Wasn't it the Duncan yo yo's? Seriously folks, this is what I do, yo yo! I over come a plateau and I struggle with and then when I get down about 10 lbs I struggle again and I maintain my weight for a few months and then I get the dedication and will power to get down another, so here I am, once again, at a plateau. I haven't blogged in a while and I feel that may be contributing to my downfall. Writing to no one actually makes me want to do better!
I lost the work weight loss challenge but I was in second place for the most weight lost and I'm super pissed because I should of been in first place and blowing by everyone. I tried to not be down about it and I'm really not, the only thing that peeves me is I didn't have the will power and gumption to actually want to win the money, I just didn't even try! I hate that. What's wrong with me? I have a plan though. I want to lose 10 lbs for my son, 15 lbs for my husband and 10 lbs for myself. That will put me at a good spot where I will re-evaluate my goals and how to achieve them. 2 pounds at a time I know I will someday make myself be the image I have in my head. I don't want sickly thin, I want healthy.

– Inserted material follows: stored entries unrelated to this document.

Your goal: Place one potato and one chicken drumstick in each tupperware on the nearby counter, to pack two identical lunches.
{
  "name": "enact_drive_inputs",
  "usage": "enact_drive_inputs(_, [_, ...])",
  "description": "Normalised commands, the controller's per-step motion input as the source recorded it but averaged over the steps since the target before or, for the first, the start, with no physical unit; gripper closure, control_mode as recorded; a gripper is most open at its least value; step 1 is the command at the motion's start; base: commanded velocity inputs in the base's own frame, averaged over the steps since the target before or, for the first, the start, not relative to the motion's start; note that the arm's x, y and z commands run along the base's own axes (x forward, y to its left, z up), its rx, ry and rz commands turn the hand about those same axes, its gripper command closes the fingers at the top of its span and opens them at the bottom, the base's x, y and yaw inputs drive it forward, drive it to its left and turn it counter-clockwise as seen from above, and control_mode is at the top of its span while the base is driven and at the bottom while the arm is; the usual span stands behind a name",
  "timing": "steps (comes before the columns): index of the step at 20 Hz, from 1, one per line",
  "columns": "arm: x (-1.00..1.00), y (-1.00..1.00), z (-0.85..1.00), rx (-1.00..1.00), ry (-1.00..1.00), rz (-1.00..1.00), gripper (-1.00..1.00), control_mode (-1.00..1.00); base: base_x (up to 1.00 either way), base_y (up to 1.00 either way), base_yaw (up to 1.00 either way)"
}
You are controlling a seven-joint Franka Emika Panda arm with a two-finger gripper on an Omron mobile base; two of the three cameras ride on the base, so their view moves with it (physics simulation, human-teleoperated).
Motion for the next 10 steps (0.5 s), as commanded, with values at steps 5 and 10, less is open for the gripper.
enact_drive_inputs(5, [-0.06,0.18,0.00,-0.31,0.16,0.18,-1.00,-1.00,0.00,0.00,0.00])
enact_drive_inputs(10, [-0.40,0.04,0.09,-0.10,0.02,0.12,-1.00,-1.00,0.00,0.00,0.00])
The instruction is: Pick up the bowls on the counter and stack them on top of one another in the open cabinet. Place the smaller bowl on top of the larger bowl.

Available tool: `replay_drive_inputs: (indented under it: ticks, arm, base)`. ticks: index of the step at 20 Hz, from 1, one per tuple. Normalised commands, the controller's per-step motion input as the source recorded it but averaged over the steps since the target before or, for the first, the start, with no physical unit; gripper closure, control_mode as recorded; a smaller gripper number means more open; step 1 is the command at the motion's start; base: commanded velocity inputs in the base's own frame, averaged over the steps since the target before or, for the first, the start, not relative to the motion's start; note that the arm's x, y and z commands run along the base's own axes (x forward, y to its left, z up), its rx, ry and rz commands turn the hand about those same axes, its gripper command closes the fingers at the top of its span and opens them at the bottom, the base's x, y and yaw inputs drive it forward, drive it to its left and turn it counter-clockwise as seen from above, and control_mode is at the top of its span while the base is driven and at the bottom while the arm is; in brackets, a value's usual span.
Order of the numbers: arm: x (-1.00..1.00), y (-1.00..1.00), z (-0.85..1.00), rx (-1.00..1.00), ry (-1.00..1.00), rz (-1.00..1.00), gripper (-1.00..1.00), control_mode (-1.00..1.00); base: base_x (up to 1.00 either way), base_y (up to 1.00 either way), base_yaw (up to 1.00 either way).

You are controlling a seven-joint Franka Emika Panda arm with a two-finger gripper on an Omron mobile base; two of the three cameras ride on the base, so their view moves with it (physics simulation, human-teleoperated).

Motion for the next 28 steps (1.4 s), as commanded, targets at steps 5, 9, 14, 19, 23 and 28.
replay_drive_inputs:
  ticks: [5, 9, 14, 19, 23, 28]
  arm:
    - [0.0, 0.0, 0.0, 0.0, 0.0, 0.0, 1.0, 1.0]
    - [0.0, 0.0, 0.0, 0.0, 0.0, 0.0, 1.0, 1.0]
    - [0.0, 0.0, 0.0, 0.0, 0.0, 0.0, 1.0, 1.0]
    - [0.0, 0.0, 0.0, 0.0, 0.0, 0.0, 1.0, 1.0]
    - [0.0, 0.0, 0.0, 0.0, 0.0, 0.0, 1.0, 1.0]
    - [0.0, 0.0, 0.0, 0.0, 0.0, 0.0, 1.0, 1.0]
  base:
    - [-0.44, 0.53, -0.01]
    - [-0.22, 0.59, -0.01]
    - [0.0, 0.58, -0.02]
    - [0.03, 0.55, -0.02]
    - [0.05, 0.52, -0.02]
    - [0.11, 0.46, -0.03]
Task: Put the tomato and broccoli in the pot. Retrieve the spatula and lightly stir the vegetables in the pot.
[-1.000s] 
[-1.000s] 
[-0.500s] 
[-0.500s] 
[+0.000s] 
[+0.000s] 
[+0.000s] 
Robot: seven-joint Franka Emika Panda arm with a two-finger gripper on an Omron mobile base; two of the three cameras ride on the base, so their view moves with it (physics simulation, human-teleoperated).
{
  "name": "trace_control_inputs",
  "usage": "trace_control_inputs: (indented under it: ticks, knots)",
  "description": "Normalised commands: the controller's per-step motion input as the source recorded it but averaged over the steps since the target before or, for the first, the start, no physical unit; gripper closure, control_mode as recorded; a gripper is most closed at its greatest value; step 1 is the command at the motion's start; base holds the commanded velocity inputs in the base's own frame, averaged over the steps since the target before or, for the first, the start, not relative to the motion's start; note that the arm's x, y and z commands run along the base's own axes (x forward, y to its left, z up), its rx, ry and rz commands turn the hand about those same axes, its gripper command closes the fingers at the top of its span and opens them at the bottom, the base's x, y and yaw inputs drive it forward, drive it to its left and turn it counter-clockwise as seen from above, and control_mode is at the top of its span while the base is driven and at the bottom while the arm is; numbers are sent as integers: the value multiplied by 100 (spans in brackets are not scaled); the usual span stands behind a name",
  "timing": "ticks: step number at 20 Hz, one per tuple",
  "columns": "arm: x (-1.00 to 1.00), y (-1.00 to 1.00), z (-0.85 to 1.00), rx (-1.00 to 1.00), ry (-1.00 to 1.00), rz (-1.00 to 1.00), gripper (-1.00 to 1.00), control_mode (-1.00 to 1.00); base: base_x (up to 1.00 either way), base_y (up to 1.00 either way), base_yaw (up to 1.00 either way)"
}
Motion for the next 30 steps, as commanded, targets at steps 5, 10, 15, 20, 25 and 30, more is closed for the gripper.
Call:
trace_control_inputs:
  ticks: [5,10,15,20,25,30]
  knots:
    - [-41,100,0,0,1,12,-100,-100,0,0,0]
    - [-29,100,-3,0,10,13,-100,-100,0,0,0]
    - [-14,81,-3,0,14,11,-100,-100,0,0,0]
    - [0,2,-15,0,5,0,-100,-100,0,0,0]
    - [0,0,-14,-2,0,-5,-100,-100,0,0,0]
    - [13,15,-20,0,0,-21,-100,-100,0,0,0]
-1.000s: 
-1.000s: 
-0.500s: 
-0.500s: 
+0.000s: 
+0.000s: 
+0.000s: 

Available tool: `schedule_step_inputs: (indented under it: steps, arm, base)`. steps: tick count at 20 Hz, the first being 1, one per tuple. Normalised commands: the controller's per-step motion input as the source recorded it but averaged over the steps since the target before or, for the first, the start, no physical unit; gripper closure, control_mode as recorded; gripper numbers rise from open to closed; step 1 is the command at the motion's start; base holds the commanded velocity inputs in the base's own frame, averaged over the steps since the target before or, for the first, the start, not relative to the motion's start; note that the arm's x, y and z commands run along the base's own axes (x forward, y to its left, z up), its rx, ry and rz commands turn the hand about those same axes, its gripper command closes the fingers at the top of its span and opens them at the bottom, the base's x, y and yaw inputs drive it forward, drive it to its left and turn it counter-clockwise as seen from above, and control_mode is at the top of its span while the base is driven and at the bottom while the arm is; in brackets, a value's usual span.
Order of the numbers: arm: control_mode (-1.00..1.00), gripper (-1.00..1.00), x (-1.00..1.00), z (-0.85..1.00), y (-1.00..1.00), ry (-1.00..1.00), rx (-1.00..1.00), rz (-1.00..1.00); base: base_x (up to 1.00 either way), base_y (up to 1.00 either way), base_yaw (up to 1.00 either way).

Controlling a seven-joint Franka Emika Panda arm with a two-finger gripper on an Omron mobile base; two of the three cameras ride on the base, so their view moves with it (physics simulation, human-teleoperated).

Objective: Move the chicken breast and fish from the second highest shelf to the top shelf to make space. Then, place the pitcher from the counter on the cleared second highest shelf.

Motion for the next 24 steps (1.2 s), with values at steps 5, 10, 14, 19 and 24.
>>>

A lot of my pals will see me and say how great I look but when I look in the mirror all I see is some huge beast. I will look back at old photos and I can see a minimal change but nothing to write home about. I want to see a drastic change, I want to be happy with me. I don't want to have days where I hate myself and want to stay at home in bed because I am just unhappy with the way I look. Today, I must be re-motivated. I still haven't hit that 10 lb loss where I would alter one of my jackets so I'm making a blog promise to blog every Saturday of the events of the week and get to 259 (holy crap I just told you my weight for the first time, big mile stone here) so I can get my jacket altered, this is my first hurdle of the month. I know I can do this. Let's go!